▶ [What the exercise asks]:
Transcribe exactly the lines that begin the material and continue through the line containing "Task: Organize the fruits". Leave out whatever follows.

▶ [Exercise data]:
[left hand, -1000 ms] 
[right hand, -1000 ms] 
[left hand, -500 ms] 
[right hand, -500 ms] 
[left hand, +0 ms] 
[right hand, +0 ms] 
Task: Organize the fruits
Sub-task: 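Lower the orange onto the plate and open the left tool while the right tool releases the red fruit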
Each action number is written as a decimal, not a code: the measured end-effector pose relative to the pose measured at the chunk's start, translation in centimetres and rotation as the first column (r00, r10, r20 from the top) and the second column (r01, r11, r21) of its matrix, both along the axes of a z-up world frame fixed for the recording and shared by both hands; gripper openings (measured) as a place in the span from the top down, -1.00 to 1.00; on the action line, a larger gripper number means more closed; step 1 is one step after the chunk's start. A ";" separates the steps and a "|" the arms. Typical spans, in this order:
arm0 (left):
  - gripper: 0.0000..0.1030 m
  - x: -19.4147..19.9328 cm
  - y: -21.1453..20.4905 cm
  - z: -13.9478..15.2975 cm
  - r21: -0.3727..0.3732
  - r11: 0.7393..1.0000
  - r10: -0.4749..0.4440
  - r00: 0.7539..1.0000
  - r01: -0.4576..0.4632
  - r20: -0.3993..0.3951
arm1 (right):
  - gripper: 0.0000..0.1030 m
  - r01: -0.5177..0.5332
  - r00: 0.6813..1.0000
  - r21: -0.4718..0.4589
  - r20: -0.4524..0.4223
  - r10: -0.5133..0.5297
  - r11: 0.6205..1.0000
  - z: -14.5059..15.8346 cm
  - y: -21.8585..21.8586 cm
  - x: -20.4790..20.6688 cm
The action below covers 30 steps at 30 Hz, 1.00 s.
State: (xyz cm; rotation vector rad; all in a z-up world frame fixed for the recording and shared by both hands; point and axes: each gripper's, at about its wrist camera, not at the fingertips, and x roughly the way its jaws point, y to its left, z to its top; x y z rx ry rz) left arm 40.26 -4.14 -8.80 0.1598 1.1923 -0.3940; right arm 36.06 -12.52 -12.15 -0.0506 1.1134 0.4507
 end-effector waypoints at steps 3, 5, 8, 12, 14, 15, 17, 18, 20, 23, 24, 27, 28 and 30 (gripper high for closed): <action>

▶ [Task solution]:
[left hand, -1000 ms] 
[right hand, -1000 ms] 
[left hand, -500 ms] 
[right hand, -500 ms] 
[left hand, +0 ms] 
[right hand, +0 ms] 
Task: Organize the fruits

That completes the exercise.